Он терял спокойствие, он чувствовал, что Александр говорит с ним, как бы издеваясь. Он попробовал пробудить чувствительность в этом непонятном для него человеке, и, когда Александр со скучающим видом сказал: «То, что нужно для Европы, это и есть право», — Талейран снова возвел глаза к небу:
— Этот язык — не ваш язык, государь, ваше сердце отвергает его.
Но Александр даже не дослушал…
От парикмахера до самых близких людей никто не мог угадать, в каком расположении духа князь Талейран. Он умел, оставаясь спокойным, изображать гнев и, ласково улыбаясь, испытывать бешеную ярость. Он считал себя великим знатоком душ и еще раз решил пробудить чувствительность в Александре. Он повернулся лицом к гипсовому панно и, точно стесняясь своих слез, приник головой к стене, изображая страдание. Потом, задыхаясь от горя, воскликнул:
— Европа! Несчастная Европа! Неужели суждено, что вы ее погубите?
Но Александр глядел на него с любопытством, как смотрят на актера, играющего необычную для него роль, и сказал холодно и спокойно:
— Скорее война, чем я откажусь от того, что я занял.

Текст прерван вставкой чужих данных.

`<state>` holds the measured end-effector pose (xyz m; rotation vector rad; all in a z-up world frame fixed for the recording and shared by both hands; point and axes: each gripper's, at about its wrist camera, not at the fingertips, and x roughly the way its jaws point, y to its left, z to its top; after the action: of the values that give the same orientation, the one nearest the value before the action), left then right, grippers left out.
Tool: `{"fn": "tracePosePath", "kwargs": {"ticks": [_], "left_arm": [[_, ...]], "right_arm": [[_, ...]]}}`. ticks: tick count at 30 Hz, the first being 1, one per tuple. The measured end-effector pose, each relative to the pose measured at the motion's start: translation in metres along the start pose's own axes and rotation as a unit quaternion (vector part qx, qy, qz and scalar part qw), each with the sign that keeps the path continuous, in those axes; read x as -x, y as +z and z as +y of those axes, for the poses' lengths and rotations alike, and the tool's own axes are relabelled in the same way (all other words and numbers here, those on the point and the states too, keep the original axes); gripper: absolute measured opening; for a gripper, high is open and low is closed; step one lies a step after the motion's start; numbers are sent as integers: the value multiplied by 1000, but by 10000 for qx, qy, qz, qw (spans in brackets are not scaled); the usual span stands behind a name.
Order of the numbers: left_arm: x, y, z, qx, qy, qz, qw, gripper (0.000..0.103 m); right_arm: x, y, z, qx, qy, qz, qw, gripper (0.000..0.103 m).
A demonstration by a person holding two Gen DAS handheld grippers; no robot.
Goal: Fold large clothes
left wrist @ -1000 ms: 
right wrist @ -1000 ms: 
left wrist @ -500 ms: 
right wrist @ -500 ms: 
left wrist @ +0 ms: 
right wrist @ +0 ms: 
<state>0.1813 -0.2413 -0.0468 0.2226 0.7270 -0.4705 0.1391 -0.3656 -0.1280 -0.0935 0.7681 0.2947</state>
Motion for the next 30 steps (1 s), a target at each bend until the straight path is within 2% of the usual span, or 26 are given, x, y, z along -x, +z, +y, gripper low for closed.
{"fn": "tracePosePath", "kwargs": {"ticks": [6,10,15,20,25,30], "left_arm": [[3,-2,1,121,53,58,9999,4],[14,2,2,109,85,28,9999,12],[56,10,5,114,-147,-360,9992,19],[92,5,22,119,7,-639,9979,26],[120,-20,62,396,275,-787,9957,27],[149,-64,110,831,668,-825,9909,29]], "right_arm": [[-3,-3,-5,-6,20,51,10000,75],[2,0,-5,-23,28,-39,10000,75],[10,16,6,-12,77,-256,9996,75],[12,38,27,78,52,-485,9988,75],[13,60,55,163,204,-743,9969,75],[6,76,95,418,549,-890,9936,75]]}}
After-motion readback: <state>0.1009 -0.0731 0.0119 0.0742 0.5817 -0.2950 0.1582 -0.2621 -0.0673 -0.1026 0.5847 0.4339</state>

Он мог бы продолжать говорить о жертвах, которые принесла Россия, о том, что надо позаботиться о безопасности ее границ, но царь слишком хорошо знал и слишком презирал своего собеседника. «Самая большая каналья века» продолжал играть роль: он поднял руки, потом бессильно опустил их, изображая подавленного и удрученного горем, как бы говоря этим жестом: «Не моя вина, если так будет…»
Но Александр не был испуган или смущен.
— Да, лучше война… — сказал он.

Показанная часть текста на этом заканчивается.